Two liquids `A` and `B` form an ideal solution. At `300 K`, the vapour pressure of a solution containing `1 mol` of `A` and `3 mol` fo `B` is `550 mm Hg`. At the same temperature, if `1 mol`more of `B` is added to this solution, the vapour pressure of the solution increases by `10 mm Hg`. Determine the vapour pressure of `A` and `B` in their pure states.

Given,
Total vapour pressure of solution =`550 mm` of `Hg`
Moles of `A`=`1`
Moles of `B`=`3`
Total number of moles =`3+1`=`4`
Mole of fraction of `A`=`1/4`
Mole of fraction of `B`=`3/4`
Let the vapour pressure of `A` =`p_(1)^(@)`
and the vapour pressure of `B` =`p_(2)^(@)`
Total `VP` =`VP` of `A` `xx` Mole fraction of `A` + `VP` of `B` `xx` Mole fraction of `B` ....(i)

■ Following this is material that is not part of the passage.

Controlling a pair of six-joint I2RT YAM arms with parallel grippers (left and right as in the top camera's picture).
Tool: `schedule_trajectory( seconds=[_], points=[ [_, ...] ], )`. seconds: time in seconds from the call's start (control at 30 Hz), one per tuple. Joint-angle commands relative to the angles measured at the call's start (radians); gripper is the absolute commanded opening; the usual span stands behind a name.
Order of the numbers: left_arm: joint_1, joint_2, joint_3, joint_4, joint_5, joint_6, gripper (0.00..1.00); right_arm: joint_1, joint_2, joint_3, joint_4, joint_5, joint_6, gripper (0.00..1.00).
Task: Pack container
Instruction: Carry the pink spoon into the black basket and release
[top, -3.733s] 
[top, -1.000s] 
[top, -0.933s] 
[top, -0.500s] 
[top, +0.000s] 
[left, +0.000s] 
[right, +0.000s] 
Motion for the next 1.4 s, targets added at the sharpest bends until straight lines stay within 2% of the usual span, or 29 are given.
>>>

`550=P_(1)^(@) xx 1/4+P_(2)^(@) xx 3/4`
`4 xx 550 =P_(1)^(@) + 3p_(2)^(@)` ......(ii)
On adding `1 mol` of `B`
Moles of `B` becomes =`3+1=4`
Moles of `A`=`1`
Total number of moles =`4+1=5`
Mole fraction of `A`=`1/5`
Mole fraction of `B`=`4/5`
and `VP` becomes =`550 +10 =560 mm Hg`
From Eqs. (i)
`560=p_(1)^(@) xx 1/5+p_(2)^(@) xx 4/5`
`560 xx 5 =p_(1)^(@) + 4p_(2)^(@)` .....(iii)
From Eqs. (ii) and (iii), we get
`p_(1)^(@)=400 mm Hg`
`p_(2)^(@)=600 mm Hg`
Thus, vapour pressure of pure `A` =`400 mm Hg`
vapour pressure of pure `B` =`600 mm Hg`